Perig (Pierre) Géraud-Keraod (July 1, 1917 - October 21, 1997) was one of the founders of the Bleimor Scouting movement in 1946, and later founder of the Scouts d'Europe.

==Background==
He attended the railroad school of Orléans, to become an inspector, and developed training courses. At the end of World War II, he was deputy stationmaster in Étampes, where he avoided being shot by the Wehrmacht. After the war he entered the Ministère de la Reconstruction (Ministry for Rebuilding) and moved his family in Paris. New to the capital, he entered a Celtic Circle, where participants meet each week, welcome newcomers from Brittany and dance and sing together. Among the members of this Celtic Circle were many Boy Scouts and Girl Guides.

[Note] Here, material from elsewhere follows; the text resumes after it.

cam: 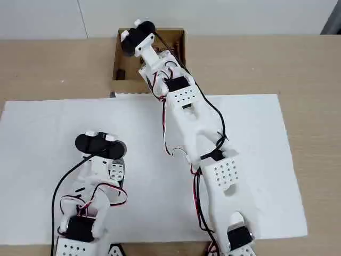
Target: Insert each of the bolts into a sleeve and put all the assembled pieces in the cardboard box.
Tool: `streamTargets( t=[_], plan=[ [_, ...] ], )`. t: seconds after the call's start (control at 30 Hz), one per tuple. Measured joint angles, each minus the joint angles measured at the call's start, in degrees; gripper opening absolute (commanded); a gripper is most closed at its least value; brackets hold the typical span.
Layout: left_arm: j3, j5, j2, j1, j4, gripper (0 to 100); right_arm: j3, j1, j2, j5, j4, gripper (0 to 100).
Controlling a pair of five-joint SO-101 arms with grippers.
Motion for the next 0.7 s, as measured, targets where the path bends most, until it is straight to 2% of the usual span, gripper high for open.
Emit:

At this point he and his wife Lizig had the idea to create a Centre Scout d'expression bretonne (Scout Center of Breton Expression). This center took the name Bleimor, the pen name of the Breton poet Jean-Pierre Calloc'h, who died in 1917 at the battle of the Somme. This Breton Scout Center was created within the framework of the Saint-Denis district of the Scouts de France. The activities at the beginning dealt with Breton dance, song and dramatic art. The first Breton Scout camp took place during the summer of 1946, in Plomelin, close to Quimper. Very quickly Perig and Lizig made the decision to train the Breton Scouts in emergency services, as they considered that folklore would not be enough to form in-depth true Scouts and Guides. At the beginning of 1947, the older Guides were attached to the Guides of France. The older Scouts were for many years within the framework of the Mission bretonne de l'Ile-de-France, which had been created to occupy the Breton young people who had emigrated to the Paris area, in order to help them to preserve their Breton religious practice, which they had a tendency to give up in Paris. The service activity of Bleimor consisted of launching pardons bretons (Breton festivals) in the parishes of the Paris area where many Breton emigrants were established. The day before festivals, the Scouts distributed invitations, accompanied by bell ringers and bagpipes.